08 Salvia Review  0002
Showing off the new Salvias at Field Day this year

SALVIA: THE PERFECT STORM

Salvia’s diversity has made it a symbol of today’s progressive gardens. We think the garden market has pumped up demand for this plant because it represents a perfect storm of several major trends:

  1. An excellent pollinator, easily attracting popular bees and hummingbirds in very high numbers
  2. Native to North America and pre-equipped to fit into the local ecosystem of weather and beneficials
  3. A genus well-stocked with a wide range of traits for breeders to experiment
  4. New looks and new habits deliver gardens that haven’t been seen before

We've mentioned that many of these Salvias are tender perennials. It’s an important trend, not for overwintering but for season expansion. Many of the formerly southern Salvias needed a lot of heat and sun to perform their best. The fact that their zone range has crept northwards also means that we get longer, broader seasons of prime blooms than we did previously. These plants don’t mind our cloudy skies—they start to bloom furiously, earlier than before, and quit later. Annuals benefit from perennialization in unexpected ways, and this is one of them.

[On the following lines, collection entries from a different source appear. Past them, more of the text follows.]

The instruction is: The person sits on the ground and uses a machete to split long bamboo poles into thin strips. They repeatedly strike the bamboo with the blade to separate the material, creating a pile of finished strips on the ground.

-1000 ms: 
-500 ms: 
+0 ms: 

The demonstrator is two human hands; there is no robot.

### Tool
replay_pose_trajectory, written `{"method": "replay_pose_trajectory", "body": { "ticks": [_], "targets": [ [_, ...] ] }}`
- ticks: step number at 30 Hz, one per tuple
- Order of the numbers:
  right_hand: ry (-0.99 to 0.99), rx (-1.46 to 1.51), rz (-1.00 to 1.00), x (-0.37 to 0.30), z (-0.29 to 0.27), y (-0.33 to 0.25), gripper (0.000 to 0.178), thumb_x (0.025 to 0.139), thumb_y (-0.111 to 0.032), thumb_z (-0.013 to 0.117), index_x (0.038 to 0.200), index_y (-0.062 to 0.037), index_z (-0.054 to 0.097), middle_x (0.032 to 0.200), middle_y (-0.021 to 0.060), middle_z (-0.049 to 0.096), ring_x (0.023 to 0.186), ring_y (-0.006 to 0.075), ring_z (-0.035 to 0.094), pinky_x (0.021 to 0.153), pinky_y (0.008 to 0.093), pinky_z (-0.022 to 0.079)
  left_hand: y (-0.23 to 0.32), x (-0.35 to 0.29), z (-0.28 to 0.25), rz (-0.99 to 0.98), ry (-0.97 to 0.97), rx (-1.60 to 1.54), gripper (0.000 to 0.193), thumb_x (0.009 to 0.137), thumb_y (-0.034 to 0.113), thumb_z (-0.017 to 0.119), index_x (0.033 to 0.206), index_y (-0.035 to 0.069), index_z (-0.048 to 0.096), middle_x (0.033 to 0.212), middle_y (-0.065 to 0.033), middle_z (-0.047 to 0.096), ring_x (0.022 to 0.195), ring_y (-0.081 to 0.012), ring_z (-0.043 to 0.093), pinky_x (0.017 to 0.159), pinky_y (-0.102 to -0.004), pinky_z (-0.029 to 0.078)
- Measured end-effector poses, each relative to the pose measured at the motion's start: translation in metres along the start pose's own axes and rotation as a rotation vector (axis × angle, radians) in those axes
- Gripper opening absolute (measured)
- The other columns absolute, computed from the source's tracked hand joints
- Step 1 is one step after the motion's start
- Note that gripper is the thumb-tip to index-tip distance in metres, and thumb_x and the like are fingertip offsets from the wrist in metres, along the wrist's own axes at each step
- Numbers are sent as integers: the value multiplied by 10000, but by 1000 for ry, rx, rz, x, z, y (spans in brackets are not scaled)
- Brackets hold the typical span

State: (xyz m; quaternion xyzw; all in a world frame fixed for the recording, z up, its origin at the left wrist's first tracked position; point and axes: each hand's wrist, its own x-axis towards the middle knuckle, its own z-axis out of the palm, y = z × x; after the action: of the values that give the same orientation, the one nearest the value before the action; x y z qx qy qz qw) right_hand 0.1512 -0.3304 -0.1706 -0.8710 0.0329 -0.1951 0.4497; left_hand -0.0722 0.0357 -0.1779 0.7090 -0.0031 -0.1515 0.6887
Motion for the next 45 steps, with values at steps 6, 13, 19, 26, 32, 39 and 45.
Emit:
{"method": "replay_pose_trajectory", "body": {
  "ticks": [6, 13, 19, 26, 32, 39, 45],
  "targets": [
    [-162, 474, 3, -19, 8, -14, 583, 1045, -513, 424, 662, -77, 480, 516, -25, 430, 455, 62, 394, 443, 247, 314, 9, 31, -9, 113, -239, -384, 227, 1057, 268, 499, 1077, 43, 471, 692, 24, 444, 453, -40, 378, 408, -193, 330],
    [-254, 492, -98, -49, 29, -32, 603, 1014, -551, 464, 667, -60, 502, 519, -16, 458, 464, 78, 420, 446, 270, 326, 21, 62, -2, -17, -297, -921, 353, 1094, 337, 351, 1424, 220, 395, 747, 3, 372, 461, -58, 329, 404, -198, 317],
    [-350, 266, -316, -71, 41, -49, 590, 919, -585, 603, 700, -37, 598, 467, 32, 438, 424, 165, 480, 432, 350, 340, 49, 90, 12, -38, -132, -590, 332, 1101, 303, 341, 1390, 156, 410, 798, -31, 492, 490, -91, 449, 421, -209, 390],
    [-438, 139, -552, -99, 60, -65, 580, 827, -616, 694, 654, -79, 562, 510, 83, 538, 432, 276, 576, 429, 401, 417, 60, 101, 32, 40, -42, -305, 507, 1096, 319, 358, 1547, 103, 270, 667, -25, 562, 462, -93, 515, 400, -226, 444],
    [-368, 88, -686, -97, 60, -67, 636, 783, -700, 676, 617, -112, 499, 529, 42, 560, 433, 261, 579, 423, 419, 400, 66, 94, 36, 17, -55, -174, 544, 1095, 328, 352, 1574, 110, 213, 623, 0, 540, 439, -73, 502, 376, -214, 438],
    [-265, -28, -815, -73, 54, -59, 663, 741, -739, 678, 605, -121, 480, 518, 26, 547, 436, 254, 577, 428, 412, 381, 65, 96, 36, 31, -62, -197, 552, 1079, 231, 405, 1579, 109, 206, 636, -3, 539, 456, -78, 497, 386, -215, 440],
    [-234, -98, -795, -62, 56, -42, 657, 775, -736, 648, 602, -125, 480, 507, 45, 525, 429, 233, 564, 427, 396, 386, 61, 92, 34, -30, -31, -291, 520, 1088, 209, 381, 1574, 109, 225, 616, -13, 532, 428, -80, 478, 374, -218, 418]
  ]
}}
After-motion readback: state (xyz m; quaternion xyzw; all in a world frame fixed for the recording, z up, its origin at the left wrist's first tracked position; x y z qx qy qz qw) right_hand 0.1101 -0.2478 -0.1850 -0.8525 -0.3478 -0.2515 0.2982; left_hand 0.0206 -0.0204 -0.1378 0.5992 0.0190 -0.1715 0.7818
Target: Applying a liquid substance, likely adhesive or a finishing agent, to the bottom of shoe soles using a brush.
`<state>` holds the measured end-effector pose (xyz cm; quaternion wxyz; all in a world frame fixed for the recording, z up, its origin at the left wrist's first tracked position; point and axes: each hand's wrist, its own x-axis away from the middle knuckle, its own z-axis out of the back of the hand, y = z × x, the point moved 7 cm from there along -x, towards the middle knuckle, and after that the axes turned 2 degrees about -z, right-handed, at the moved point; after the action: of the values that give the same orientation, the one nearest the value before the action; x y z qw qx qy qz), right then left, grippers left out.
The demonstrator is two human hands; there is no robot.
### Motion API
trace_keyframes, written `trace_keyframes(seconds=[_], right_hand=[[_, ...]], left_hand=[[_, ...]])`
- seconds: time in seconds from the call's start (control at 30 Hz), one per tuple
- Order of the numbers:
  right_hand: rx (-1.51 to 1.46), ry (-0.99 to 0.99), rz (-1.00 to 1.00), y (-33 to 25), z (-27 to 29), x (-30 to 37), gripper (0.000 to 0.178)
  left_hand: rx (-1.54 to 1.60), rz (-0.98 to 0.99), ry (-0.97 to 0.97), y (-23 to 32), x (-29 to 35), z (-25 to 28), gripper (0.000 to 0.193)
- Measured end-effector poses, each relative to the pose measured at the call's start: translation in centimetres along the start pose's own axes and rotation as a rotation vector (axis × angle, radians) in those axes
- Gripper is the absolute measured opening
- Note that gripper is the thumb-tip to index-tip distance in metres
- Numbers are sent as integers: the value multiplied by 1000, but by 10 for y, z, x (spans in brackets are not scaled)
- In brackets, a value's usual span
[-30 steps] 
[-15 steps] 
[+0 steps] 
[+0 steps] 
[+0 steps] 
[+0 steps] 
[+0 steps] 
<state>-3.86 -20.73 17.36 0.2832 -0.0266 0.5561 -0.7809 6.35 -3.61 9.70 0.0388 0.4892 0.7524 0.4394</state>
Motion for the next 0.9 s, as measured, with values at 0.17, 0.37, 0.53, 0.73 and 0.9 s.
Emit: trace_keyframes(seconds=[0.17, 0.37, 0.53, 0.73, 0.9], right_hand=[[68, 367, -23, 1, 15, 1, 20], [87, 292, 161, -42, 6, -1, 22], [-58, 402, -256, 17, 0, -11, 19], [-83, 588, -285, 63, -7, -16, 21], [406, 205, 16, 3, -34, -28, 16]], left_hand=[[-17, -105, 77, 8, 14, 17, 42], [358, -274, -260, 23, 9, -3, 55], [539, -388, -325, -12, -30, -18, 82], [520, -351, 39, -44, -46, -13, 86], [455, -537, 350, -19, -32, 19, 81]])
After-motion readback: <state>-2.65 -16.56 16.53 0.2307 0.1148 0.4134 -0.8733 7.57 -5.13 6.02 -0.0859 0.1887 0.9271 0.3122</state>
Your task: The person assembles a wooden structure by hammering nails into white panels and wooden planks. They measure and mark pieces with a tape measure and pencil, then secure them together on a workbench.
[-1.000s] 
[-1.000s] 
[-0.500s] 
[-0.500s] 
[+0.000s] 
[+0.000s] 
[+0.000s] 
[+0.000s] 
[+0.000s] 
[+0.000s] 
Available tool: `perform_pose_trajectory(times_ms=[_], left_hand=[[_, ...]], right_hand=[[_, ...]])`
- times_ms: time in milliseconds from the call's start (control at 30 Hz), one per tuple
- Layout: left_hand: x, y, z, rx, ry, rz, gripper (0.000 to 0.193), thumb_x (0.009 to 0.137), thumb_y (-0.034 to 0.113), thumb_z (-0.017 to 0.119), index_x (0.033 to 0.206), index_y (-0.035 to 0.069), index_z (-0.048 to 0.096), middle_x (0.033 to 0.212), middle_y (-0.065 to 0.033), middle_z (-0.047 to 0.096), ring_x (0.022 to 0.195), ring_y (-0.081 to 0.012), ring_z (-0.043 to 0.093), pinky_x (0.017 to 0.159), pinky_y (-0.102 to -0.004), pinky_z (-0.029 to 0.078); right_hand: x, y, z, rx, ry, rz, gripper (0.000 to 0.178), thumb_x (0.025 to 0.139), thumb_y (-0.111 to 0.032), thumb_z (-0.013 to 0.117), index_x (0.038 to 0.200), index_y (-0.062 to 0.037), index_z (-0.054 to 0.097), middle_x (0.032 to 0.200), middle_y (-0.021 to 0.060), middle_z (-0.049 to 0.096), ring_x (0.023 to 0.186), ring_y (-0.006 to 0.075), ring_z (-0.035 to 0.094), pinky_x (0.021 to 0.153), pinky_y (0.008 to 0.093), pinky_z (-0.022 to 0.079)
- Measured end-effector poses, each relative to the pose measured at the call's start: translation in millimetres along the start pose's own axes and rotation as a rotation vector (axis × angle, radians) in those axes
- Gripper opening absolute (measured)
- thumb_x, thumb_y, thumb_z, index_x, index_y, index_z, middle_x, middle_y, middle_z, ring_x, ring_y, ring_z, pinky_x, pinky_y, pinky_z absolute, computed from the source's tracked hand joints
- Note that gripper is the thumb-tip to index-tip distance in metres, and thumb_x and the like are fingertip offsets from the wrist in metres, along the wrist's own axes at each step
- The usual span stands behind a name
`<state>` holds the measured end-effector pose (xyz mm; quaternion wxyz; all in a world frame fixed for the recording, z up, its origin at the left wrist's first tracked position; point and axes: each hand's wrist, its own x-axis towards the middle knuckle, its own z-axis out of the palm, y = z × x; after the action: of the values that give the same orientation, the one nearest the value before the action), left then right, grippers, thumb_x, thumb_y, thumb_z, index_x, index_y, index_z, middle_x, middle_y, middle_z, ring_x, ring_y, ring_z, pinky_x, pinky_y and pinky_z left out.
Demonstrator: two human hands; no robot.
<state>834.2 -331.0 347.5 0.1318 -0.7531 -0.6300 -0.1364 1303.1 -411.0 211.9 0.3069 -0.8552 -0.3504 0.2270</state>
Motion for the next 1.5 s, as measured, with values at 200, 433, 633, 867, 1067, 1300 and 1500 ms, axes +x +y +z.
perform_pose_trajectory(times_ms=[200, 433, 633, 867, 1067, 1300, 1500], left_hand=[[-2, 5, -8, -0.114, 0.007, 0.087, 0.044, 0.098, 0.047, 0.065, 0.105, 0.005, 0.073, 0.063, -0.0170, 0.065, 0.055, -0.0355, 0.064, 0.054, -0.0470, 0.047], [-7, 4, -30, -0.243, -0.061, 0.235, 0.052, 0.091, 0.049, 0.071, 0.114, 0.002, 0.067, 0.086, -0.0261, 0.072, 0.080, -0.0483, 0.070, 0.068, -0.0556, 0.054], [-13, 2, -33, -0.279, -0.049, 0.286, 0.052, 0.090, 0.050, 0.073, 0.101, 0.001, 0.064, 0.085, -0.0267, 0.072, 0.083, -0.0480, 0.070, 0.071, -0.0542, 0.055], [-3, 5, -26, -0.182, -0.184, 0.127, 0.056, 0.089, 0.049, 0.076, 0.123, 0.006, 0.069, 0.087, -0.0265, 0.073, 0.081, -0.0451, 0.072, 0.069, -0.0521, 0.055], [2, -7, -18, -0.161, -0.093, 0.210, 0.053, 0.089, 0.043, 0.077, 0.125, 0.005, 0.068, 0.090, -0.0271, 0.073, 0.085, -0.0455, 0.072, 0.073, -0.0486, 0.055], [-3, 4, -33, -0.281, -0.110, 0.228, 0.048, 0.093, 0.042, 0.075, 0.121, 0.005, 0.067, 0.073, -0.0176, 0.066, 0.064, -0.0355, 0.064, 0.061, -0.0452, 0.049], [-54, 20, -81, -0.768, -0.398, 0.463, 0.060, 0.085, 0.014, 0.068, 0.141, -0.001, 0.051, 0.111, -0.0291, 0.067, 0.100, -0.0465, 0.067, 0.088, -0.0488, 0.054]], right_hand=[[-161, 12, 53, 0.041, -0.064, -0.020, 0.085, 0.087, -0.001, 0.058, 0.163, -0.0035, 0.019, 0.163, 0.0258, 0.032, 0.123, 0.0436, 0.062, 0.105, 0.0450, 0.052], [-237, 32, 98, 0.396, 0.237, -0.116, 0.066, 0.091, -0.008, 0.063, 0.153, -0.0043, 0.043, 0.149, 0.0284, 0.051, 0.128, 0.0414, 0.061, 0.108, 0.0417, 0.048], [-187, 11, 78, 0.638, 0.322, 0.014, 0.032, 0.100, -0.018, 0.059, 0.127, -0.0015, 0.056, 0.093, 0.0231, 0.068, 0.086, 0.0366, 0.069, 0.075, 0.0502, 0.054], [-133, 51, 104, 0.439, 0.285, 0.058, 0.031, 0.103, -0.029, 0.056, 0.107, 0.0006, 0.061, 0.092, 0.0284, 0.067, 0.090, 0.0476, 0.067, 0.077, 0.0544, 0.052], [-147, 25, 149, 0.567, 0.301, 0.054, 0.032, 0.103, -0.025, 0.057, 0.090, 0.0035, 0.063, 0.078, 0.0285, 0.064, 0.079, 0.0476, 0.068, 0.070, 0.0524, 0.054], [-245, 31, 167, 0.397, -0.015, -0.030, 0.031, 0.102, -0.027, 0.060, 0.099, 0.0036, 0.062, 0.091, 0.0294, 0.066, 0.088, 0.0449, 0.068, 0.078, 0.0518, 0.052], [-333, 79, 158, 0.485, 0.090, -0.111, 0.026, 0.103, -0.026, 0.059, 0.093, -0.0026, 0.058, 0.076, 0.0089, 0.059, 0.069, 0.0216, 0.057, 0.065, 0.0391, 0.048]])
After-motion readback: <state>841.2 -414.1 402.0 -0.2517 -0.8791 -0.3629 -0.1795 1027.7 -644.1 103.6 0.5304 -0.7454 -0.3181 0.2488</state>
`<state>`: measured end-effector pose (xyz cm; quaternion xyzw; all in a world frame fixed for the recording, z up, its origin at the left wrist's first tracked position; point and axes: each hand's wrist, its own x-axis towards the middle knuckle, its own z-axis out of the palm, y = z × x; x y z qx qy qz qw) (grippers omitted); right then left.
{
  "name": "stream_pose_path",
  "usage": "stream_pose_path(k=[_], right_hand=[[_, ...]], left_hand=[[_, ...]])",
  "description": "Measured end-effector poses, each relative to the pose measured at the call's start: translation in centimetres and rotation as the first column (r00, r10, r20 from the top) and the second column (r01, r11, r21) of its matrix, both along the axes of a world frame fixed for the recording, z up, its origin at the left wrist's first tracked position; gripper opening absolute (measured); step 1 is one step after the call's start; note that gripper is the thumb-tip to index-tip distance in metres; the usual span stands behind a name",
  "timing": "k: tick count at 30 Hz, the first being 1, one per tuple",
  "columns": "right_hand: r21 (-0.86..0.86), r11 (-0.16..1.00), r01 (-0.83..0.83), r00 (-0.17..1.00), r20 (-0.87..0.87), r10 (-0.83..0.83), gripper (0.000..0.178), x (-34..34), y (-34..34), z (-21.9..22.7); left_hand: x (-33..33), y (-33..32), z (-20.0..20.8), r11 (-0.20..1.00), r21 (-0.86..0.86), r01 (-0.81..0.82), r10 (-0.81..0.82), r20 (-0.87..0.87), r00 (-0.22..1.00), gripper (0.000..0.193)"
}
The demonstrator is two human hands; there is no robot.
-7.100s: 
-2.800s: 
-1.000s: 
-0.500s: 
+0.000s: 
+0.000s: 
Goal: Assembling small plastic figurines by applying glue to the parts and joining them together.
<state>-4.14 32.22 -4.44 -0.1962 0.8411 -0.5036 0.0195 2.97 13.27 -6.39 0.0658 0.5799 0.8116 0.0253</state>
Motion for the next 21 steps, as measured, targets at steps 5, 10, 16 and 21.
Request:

However, so much blooming horsepower comes at a cost. These are hungry plants and the amount of bloom is throttled by the richness of the soil, or the quality/quantity of fertilizer. A rough rule with Salvia is the leaner the soil, the leaner the display.

We believe Salvia is worth a major commitment from growers, garden centers, and landscapers. With a look that is much broader than it was before, these plants are moving into seasons, colors, sizes, and textures that we were unable to deploy until now. If you don’t work with these new varieties, you should try a few and see how they change your concept of the summer-blooming garden.